Her plain face was almost hidden by the curly brown hair that fell across her cheek, nearly concealing the twitch of her eye. She pressed a thin finger against her brow, as if trying to stop the tremor, and continued to speak.
“According to statistics, I have a one in four chance of being the victim of a violent crime. That’s a likelihood of twenty-five percent. If someone told you that you had a twenty-five percent chance of being hit by a bus today, would you go outside?”
He’d heard these statistics from her in the past, and he wondered if Bethany Barker spent all of her spare time researching crime reports. But Peter Lochhead was a trained psychologist with a doctorate degree from the University of Maryland, so he simply nodded. He noticed a napkin, wrinkled and stained with the remains of his lunch, on the floor. Damn, he thought. It must have fallen off the desk.
He tried to listen to Bethany, but found his eyes inexplicably drawn to the napkin. Boredom had led him to find another amusement, even if it was a crumpled piece of trash. He forced himself to hear her words.
“I don’t know anyone who’s been the victim of a crime. None of my friends and family members have ever been raped, mugged, or attacked. That makes it all the more likely that I am the one who will be the victim. I mean, the odds are against me. It’s very possible I’ll be raped someday.”
Lochhead knew that pointing out her faulty logic was an exercise in futility. Instead, he turned a page on his yellow legal pad and started a grocery list.
Bethany Barker reminded him of a girl he knew in college, a mousy little bookworm with few friends and no boyfriends. He’d watched the girl around campus for a while, noticing that she didn’t talk or socialize or giggle with the other students. Although he’d always been lucky in love, something had drawn him to that thin, shy girl. So he asked her on a date. He took her to a sushi restaurant for lunch, where they both drank too much beer. Later, back in his dorm room, they polished off a bottle of wine. Both of them
had been drunk. Very drunk. Maybe she’d said “no” and maybe she hadn’t. He couldn’t really remember. But he knew she never spoke to him again, not even when they had a Sociology class together the next semester.
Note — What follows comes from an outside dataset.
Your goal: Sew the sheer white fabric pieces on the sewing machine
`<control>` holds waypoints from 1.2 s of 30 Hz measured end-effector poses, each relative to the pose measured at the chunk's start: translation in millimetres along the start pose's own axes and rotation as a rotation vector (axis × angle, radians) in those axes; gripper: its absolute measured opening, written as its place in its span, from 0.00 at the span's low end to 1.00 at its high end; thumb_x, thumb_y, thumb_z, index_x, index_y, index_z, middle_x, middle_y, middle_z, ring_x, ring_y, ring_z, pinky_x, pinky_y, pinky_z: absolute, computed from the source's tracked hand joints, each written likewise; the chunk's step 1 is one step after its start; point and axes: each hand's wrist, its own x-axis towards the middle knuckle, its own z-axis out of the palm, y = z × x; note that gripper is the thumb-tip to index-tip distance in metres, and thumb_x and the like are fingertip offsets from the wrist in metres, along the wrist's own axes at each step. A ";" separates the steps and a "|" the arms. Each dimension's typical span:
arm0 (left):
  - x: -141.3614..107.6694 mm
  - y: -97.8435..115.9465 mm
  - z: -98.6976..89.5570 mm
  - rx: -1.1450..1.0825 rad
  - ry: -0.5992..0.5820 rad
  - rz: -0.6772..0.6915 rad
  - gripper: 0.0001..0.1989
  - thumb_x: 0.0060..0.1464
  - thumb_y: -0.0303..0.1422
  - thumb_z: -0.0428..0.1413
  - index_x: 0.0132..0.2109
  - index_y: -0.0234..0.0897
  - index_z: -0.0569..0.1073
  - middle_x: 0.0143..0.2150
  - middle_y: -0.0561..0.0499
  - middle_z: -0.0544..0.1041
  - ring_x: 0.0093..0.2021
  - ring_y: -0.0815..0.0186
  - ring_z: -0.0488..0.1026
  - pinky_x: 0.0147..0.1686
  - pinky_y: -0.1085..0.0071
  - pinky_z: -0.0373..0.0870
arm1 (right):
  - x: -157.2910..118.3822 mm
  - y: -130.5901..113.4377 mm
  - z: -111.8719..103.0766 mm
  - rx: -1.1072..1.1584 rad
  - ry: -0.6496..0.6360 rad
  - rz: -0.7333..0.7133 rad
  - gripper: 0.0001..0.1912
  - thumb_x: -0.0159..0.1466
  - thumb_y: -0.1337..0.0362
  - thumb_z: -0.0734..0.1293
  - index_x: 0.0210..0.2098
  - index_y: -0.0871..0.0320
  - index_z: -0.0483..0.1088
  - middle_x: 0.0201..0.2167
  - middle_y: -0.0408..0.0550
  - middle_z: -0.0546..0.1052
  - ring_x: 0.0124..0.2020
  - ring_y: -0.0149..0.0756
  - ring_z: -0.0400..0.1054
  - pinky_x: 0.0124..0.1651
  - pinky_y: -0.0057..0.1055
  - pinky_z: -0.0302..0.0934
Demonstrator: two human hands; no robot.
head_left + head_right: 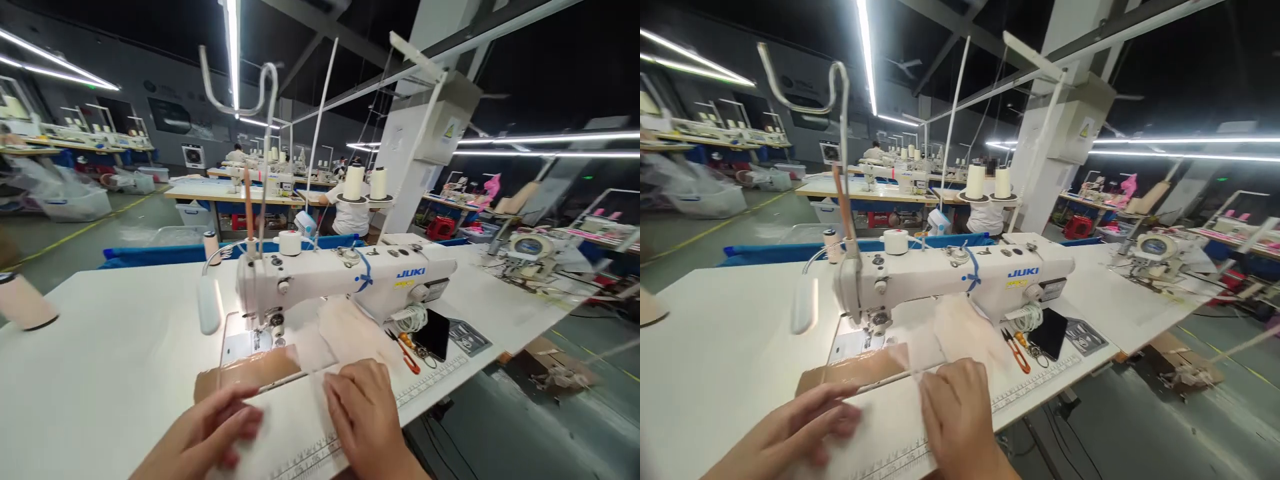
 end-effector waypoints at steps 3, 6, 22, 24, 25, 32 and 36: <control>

Bethany reminded him of that girl. And listening to her talk about rape made him feel a little bit guilty and a little bit excited. Rather than deal with his own emotions, Lochhead chose to ignore Bethany as much as possible. As a therapist, he was aware that his behavior was classic avoidance. But he tried not to face that fact, either. Physician, he thought wryly, heal thyself.
Bethany continued to speak, unaware that her psychologist was wrapped up in his own mental therapy. “I know that, statistically, the odds are greatest I’ll be attacked by someone I know. A boyfriend or a friend. But that doesn’t worry me. I don’t socialize with that type of person. No, it’s the stranger that worries me. The guy hiding in my bushes or the one waiting in my house when I get home from work. He’s the one who’s likely to be horrible. He’ll tie me up and do unimaginable things to me.”
Lochhead realized that Bethany was waiting for a response. “What would make you feel safe?” he asked. It was the same question he always asked during her sessions. Standard and boring.
“I don’t know. Maybe I need to do everything possible to protect myself. Maybe I need to prepare for every possible scenario.”
“That’s impossible,” he said.
“I can try, can’t I?”
Lochhead sighed inwardly and glanced at the clock. Only twenty minutes left in her session.
Everything about Sarah Coyle was thin except the thick plastic lenses of her glasses. Her voluminous polyester blouse and plain black pants did not camouflage her skinny wrists and ankles, nor did they hide her sharp collar bones. Even her pale hair—so blond it was almost translucent—seemed anemic. Herne felt an almost overwhelming urge to offer her a steak dinner.
He guessed Sarah was in her twenties. She pressed her lips into a tight line and he noticed she wore no lipstick. She shook her head and crossed her arms over her flat chest.